Medical Image Analysis and Biometry Laboratory, Universidad Rey Juan Carlos, Madrid, Spain.
Pain. 2021 Apr 1;162(4):1241-1249. doi: 10.1097/j.pain.0000000000002108.
Using positron emission tomography, we recently demonstrated elevated brain levels of the 18 kDa translocator protein (TSPO), a glial activation marker, in chronic low back pain (cLBP) patients, compared to healthy controls (HCs). Here, we first sought to replicate the original findings in an independent cohort (15 cLBP, 37.8 ± 12.5 y/o; 18 HC, 48.2 ± 12.8 y/o). We then trained random forest machine learning algorithms based on TSPO imaging features combining discovery and replication cohorts (totaling 25 cLBP, 42.4 ± 13.2 y/o; 27 HC, 48.9 ± 12.6 y/o), to explore whether image features other than the mean contain meaningful information that might contribute to the discrimination of cLBP patients and HC. Feature importance was ranked using SHapley Additive exPlanations values, and the classification performance (in terms of area under the curve values) of classifiers containing only the mean, other features, or all features was compared using the DeLong test. Both region-of-interest and voxelwise analyses replicated the original observation of thalamic TSPO signal elevations in cLBP patients compared to HC (P < 0.05). The random forest-based analyses revealed that although the mean is a discriminating feature, other features demonstrate similar level of importance, including the maximum, kurtosis, and entropy. Our observations suggest that thalamic neuroinflammatory signal is a reproducible and discriminating feature for cLBP, further supporting a role for glial activation in human cLBP, and the exploration of neuroinflammation as a therapeutic target for chronic pain. This work further shows that TSPO signal contains a richness of information that the simple mean might fail to capture completely.
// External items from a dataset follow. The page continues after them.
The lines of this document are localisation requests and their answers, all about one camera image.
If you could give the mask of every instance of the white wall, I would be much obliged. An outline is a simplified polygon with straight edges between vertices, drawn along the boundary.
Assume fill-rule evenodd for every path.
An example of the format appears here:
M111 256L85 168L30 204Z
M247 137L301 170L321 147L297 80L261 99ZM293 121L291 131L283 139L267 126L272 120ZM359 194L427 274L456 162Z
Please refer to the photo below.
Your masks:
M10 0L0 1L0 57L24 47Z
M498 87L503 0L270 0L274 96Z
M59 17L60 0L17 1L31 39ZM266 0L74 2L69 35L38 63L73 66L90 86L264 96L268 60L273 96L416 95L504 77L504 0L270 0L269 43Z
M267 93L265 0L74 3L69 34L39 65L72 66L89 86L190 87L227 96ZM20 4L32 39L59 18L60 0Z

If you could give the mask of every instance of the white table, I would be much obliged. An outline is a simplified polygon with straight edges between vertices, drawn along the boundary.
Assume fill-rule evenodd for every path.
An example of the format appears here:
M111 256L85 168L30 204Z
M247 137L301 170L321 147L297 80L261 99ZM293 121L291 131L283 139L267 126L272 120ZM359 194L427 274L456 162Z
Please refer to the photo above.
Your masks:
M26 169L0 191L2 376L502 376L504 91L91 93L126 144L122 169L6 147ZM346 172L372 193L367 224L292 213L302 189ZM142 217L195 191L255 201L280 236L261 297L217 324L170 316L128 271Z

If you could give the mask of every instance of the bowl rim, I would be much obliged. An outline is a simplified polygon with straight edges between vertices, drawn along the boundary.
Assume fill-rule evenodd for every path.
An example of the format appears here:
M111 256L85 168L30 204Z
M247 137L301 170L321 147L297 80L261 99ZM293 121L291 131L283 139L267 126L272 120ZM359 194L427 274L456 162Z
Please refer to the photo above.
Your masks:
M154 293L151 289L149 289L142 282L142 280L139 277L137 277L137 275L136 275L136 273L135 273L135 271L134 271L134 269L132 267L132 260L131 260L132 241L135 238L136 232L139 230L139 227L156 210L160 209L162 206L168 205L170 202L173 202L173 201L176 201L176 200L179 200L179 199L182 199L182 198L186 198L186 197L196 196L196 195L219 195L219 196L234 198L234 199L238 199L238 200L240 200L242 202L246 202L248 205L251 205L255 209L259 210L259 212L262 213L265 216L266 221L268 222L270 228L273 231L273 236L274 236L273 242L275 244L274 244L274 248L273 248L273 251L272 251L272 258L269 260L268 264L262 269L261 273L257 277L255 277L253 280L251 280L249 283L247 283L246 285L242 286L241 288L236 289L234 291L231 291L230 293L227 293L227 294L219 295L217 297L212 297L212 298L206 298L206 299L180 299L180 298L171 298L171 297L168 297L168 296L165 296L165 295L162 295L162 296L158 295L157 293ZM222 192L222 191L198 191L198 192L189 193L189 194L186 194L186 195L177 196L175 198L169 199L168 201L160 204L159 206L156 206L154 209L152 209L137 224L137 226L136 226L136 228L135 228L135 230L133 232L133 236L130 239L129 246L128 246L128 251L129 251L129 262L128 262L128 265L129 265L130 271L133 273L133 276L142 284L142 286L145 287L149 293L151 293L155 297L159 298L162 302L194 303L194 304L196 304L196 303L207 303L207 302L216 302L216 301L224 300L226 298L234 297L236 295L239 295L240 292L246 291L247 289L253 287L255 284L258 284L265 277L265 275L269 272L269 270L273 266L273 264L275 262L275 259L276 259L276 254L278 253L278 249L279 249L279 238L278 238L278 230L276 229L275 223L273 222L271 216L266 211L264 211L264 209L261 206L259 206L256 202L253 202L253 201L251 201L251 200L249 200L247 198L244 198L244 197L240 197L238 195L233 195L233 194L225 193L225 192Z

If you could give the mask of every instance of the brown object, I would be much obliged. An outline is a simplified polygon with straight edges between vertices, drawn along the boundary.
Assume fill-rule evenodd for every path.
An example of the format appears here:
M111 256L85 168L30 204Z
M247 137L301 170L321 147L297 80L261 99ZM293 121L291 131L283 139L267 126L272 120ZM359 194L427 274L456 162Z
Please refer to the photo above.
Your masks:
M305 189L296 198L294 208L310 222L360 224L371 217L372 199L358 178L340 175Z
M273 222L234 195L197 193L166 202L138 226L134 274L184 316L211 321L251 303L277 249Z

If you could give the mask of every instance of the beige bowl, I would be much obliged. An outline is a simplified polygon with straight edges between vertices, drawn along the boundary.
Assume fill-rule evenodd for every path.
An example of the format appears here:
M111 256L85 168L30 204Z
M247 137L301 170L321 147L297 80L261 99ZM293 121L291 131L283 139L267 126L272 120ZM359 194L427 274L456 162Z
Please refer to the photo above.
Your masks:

我们最近使用正电子发射断层扫描(PET)发现,慢性下背痛(CLBP)患者大脑中的 18 kDa 转位蛋白(TSPO)水平升高,这是一种神经胶质激活标志物,与健康对照组(HC)相比。在这里,我们首先在独立队列(15 名 CLBP,37.8 ± 12.5 岁;18 名 HC,48.2 ± 12.8 岁)中复制了最初的发现。然后,我们基于 TSPO 成像特征训练了随机森林机器学习算法,这些特征结合了发现和复制队列(共有 25 名 CLBP,42.4 ± 13.2 岁;27 名 HC,48.9 ± 12.6 岁),以探索除平均值以外的图像特征是否包含有助于区分 CLBP 患者和 HC 的有意义信息。使用 Shapley Additive exPlanations 值对特征重要性进行排名,并使用 DeLong 检验比较仅包含平均值、其他特征或所有特征的分类器的分类性能(以曲线下面积值表示)。ROI 和体素分析均复制了与 HC 相比,CLBP 患者丘脑 TSPO 信号升高的原始观察结果(P < 0.05)。基于随机森林的分析表明,尽管平均值是一个有区别的特征,但其他特征也具有相似的重要性,包括最大值、峰度和熵。我们的观察结果表明,丘脑神经炎症信号是 CLBP 的一种可重复和有区别的特征,进一步支持神经胶质激活在人类 CLBP 中的作用,并探索神经炎症作为慢性疼痛的治疗靶点。这项工作进一步表明,TSPO 信号包含丰富的信息,简单的平均值可能无法完全捕捉到。